TRANSF1(Ialloc | Ipoll | Itailcall_ind | Itailcall_imm _ | Ireturn | Iraise, x) = true
TRANSF1(all other operations, x) = x

The analysis of loops (recursive handlers) can stop at any time, computing an approximate but semantically correct result.

To compute b2, we do a backward dataflow analysis starting from false, using || (Boolean "or") as the join operator, and with the following transfer function:

TRANSF2(Ialloc | Ipoll, x) = false
TRANSF2(Itailcall_ind, x) = true
TRANSF2(Itailcall_imm f, x) = f is a forward function
TRANSF2(all other operations, x) = x

The analysis of loops must reach a fixed point, otherwise the result is not semantically correct.

The two Booleans b1, b2 can be computed simultaneously or via separate static analyses.

xavierleroy · 2021-05-05T13:41:40Z

I know this is getting ridiculous, but I submitted a PR against the PR which itself is a PR: damiendoligez#6

damiendoligez · 2021-05-06T14:39:02Z

@xavierleroy I've updated this PR with your code and some changes.
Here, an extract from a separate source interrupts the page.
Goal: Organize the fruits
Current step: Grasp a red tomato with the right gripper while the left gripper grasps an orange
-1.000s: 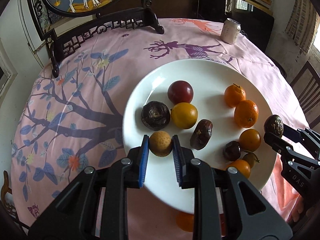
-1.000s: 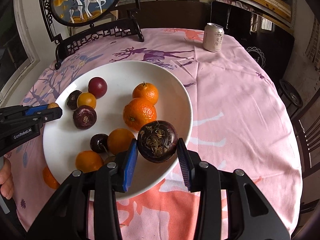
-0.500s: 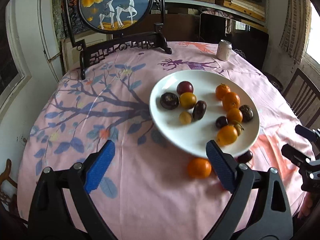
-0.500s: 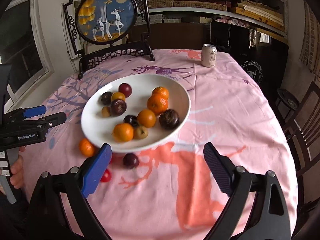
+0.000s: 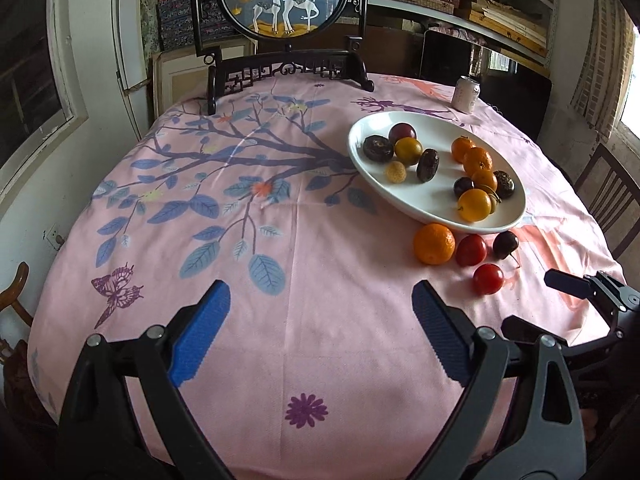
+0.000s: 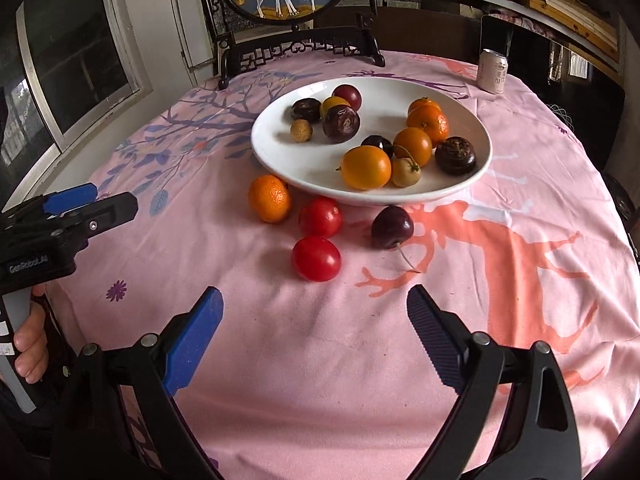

There is still a segfault in the test that I need to figure out.

sadiqj · 2021-05-06T14:44:11Z

I've also rebased the main PR against trunk. There's been some code motion in the emitters since the last rebase.

@damiendoligez

Following the dataflow approach discussed with @damiendoligez.

…isions during the analysis.

xavierleroy · 2021-05-06T16:27:10Z

@xavierleroy I've updated this PR with your code and some changes.

Thanks! Now I can close my ridiculous PR.

We still need to resurrect your clever poll insertion strategy for recursive handlers, which I broke without really realizing.

damiendoligez · 2021-05-07T07:40:13Z

We still need to resurrect your clever poll insertion strategy for recursive handlers, which I broke without really realizing.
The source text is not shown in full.